Bagian 30: Mimpi Besar dari Orang Besar

65 32 11
                                    

Pak Surya terkejut saat melihatku. "Agus!" seru Pak Surya.

"Kalian ingin pergi, 'kan? Aku akan ikut," balasku.

"Turunlah dari lift," balas Pak Surya.

Aku turun dari lift. Lalu, Pak Surya meminta Cak Damar untuk melepaskan perlengkapannya.

"Damar, maaf," ucap Pak Surya lirih.

"Anda tidak perlu minta maaf. Cukup fokus pada museum dan kembali hidup-hidup," balas Cak Damar.

"Gus, aku sudah siap untuk–"

"Tidak seharusnya kamu yang membunuh Irma. Biar aku saja yang melakukannya," sahutku memotong ucapan Adit.

"Bapak! Jangan libatkan–"

"Ketika saya melihat mata Agus, Saya tau kalau menghentikannya menjadi sia-sia," ucap Pak Surya memotong ucapan Ibu.

Aku sudah selesai mengenakan semua perlengkapan yang tadinya melekat pada Cak Damar. Kami berjalan bersama menuju lift kedua dengan meninggalkan Cak Damar. Lift tiba bersamaan dengan kedatangan kami. Kami semua masuk lift dan turun di lantai satu. Aku mengikuti rombongan ini sampai di sebuah kendaraan berwarna ungu. Kami semua masuk kendaraan itu. Sejurus kemudian, kendaraan yang kami tumpangi sudah berada di luar Flat.

"Kalian nanti jangan bertindak gegabah," ucap Pak Surya.

"Bagaimana dengan Agus? Apakah dia sanggup bertahan dalam pertempuran nanti?" tanya Adit ke Pak Surya.

"Saya serahkan Agus kepadamu, Dit," jawab Pak Surya sambil menunjuk Adit.

"Pak Surya, saya bisa menjaga diriku sendiri," ucapku meyakinkan Pak Surya.

"Agus punya pendengaran yang tajam. Saya yakin kalau kemampuannya itu bisa melindunginya," sahut Citra.

"Jejak keluarga Santoso menurun ke Agus juga ternyata," kata Pak Surya seraya tersenyum tipis.

Hampir dua jam kami berada dalam kendaraan.
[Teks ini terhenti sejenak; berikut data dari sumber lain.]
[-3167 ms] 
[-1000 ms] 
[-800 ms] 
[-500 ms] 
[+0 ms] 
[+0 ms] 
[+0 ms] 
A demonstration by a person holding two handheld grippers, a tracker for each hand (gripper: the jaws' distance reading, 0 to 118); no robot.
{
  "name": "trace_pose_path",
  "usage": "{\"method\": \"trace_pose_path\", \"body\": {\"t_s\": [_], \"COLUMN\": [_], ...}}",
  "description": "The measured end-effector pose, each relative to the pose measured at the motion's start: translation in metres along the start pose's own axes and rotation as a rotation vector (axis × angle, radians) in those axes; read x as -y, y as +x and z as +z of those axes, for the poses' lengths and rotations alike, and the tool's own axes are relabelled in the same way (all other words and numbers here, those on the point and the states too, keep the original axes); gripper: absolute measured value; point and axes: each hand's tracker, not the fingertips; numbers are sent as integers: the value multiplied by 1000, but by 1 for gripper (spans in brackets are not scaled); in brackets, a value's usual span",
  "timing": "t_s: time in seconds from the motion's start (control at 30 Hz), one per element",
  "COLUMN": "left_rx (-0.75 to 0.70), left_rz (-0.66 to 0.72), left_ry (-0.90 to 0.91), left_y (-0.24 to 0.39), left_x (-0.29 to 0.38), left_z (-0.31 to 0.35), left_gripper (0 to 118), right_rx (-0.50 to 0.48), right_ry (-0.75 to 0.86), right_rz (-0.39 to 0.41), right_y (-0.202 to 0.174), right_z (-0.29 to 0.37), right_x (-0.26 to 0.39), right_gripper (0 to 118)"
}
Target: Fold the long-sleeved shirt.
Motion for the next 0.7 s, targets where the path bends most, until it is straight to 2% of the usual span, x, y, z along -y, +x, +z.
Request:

Tak lama, kulihat sebuah bangunan dari kejauhan. Itu pertanda kalau kami hampir sampai di museum. Pak Surya memerintahkan kami untuk mempersiapkan pelontar timah dan pisau. Tak terasa, kami sampai di depan gerbang depan museum. Kulihat pasir di gerbang depan museum berwarna agak kemerahan. Selain itu, ada beberapa badan manusia yang menghiasi gerbang depan museum. Aku tidak yakin kalau semua orang yang bekerja di museum ada yang selamat. Masalah kami saat ini adalah cara membuka gerbang depan dari museum ini.

"Sebentar, Pak. Saya sedang berusaha merentas sistem bangunan ini," kata Citra dengan gelisah.

"Saya mengerti. Tidak perlu buru-buru," balas Pak Surya.

"Maaf, saya tidak terlalu ahli dalam bidang ini. Membawa Pak Satya akan jauh lebih berguna daripada saya."

"Sayangnya, kita tidak bisa melibatkan divisi keamanan kali ini."

Gerbang depan terbuka. Kulihat Citra yang tampak seperti orang bingung. Kendaraan masuk sampai gerbang kedua. Setelah gerbang pertama tertutup, gerbang kedua mulai terbuka. Wajah Citra terlihat tambah bingung. Sepertinya, ada sesuatu yang tak beres perihal terbukanya gerbang depan dan dalam. Pintu kendaraan dibuka Pak Surya, kami semua keluar dengan cepat. Kami bergerak mengikuti Pak Surya. Tidak ada musuh yang menembaki kami sejauh ini.

"Kita akan menyusuri lantai ini untuk mencari tangga tersembunyi," ucap Pak Surya.

"Ya, saya sependapat," balas Citra.

"Saya dan Agus akan bersiaga, anggota yang tersisa akan mencari lokasi tangga."

"Siap!" jawab semua orang dalam rombongan.